In the listing below, a line holding "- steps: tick" and a line holding "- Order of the" mark the range. Retype both exactly, with all lines between them.
▼
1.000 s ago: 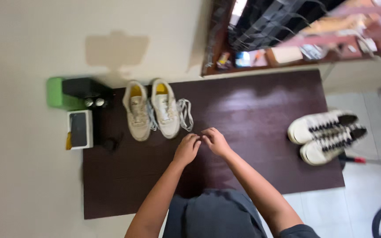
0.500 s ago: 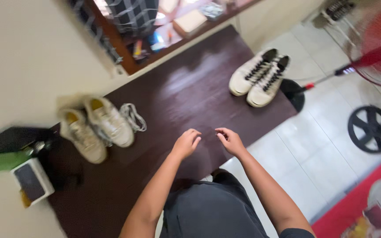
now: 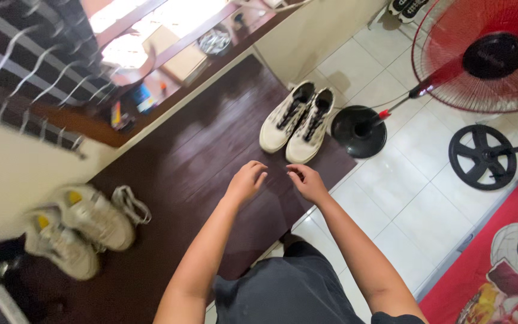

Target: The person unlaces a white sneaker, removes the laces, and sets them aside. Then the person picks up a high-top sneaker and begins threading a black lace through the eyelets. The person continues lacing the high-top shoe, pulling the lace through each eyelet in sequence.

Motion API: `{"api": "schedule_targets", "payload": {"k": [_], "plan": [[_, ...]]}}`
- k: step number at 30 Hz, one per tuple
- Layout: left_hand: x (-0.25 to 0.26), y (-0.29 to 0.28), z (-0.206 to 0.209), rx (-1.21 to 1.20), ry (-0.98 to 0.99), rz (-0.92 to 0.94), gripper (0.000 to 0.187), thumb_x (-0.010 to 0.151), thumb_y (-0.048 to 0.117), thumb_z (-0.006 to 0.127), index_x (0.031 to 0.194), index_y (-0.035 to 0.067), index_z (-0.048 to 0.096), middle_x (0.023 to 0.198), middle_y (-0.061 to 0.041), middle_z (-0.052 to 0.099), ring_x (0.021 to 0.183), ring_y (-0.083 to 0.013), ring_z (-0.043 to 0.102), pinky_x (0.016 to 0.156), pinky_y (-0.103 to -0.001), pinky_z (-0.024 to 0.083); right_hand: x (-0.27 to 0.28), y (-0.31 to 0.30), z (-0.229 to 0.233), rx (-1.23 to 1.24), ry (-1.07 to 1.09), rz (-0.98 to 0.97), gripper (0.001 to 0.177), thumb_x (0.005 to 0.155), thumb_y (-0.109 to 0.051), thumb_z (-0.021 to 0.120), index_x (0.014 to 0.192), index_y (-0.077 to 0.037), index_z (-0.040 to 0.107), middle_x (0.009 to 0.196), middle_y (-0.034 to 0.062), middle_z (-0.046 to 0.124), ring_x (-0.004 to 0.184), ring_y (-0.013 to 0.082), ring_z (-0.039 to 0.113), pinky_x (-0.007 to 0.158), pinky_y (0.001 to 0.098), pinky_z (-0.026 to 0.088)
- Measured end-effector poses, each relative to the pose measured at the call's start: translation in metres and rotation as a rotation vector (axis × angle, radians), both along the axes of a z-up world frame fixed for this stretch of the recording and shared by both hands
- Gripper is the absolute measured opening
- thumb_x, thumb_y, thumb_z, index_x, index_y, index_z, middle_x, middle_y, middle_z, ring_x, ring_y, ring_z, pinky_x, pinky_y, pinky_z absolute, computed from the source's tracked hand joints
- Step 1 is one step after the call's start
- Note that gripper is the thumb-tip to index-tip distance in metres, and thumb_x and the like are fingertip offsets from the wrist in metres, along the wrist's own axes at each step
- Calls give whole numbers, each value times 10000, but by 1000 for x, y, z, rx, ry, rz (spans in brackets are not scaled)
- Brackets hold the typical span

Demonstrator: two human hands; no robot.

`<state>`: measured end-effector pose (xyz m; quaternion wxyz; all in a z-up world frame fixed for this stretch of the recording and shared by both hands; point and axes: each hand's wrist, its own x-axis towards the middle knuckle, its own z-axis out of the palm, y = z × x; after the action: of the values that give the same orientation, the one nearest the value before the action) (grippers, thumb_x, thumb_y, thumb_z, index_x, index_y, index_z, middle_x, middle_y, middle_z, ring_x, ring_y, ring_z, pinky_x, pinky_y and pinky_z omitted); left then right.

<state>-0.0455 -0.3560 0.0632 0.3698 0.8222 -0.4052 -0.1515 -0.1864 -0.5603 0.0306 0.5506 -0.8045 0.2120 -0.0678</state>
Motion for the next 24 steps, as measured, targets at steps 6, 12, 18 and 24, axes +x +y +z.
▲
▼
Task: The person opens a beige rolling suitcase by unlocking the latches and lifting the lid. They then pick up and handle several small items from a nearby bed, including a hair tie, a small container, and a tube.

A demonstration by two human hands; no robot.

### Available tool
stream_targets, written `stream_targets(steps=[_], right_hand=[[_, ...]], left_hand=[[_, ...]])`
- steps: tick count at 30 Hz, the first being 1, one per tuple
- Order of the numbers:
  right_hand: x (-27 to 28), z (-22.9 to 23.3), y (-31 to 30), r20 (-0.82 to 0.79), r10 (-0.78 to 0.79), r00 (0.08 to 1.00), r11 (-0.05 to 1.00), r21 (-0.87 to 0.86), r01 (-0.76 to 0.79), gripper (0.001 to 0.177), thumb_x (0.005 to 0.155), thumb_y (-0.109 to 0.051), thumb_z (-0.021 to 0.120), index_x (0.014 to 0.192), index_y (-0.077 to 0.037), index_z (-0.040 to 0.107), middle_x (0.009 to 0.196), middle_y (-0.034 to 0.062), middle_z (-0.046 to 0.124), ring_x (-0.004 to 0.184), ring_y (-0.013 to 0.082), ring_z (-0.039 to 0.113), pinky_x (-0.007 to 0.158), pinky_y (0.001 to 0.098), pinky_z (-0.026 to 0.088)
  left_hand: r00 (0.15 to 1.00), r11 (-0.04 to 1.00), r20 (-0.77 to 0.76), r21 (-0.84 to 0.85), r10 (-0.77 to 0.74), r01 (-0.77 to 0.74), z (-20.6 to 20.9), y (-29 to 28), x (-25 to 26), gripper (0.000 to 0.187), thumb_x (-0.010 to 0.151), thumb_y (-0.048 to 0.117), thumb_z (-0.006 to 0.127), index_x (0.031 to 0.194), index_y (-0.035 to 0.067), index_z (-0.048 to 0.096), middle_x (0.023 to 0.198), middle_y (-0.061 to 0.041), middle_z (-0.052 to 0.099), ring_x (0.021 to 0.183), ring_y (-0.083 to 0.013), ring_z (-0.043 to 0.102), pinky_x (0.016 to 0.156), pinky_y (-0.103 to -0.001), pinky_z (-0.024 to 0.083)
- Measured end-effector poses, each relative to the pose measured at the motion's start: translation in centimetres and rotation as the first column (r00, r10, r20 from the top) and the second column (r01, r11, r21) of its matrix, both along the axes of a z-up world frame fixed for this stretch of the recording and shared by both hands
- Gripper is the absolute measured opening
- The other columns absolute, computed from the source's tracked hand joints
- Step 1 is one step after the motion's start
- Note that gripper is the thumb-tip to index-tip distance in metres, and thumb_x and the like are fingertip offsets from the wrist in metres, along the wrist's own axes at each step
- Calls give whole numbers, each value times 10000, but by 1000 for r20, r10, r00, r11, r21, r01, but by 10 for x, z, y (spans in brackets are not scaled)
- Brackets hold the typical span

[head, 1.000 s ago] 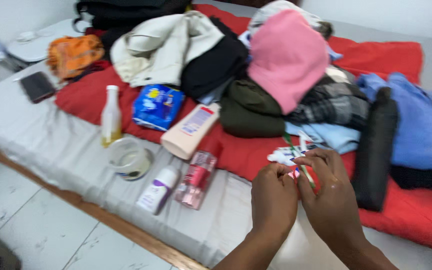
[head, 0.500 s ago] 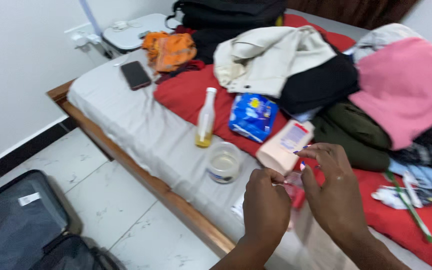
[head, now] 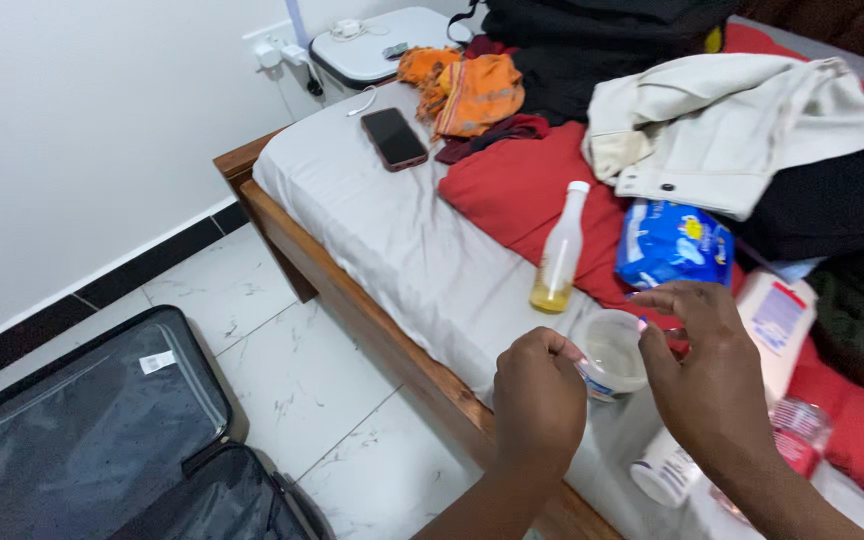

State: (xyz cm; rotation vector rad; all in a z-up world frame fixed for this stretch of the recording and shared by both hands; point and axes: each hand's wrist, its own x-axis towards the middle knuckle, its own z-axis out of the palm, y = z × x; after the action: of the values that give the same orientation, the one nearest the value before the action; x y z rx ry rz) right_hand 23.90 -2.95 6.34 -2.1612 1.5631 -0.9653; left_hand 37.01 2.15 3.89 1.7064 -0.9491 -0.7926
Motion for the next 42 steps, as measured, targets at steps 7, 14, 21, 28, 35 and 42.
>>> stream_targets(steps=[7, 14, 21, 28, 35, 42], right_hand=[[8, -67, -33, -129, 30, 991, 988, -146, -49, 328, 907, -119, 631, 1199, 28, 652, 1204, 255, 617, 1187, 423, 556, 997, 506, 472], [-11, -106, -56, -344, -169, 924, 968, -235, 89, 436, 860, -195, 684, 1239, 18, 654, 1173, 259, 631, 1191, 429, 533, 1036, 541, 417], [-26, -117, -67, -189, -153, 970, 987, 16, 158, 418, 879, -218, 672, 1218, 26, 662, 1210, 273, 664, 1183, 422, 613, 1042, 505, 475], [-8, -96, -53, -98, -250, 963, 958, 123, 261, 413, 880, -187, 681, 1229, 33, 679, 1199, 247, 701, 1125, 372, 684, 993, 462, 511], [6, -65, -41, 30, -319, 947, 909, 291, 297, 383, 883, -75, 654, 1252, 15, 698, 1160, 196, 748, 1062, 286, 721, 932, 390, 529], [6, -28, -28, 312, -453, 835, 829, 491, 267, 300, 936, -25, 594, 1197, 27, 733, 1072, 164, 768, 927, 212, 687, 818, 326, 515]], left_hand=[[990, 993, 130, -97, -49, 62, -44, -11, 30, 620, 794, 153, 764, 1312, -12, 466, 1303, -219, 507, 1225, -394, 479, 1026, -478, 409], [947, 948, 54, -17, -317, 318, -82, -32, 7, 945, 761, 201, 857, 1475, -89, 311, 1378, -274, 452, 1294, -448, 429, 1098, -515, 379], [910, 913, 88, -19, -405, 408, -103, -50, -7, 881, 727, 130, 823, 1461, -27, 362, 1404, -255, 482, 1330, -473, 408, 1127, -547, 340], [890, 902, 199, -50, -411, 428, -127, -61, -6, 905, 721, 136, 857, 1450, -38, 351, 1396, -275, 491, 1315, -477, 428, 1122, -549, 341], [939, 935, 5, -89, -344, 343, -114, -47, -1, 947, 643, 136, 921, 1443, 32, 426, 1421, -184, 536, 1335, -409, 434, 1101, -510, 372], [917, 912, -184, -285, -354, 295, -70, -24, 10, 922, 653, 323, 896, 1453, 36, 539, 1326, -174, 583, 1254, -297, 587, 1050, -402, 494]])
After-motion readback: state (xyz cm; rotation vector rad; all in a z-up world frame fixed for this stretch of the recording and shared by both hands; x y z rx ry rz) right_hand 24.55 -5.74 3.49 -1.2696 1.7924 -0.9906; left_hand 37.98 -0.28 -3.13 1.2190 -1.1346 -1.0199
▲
ANSWER TO THIS TASK:
- steps: tick count at 30 Hz, the first being 1, one per tuple
- Order of the numbers:

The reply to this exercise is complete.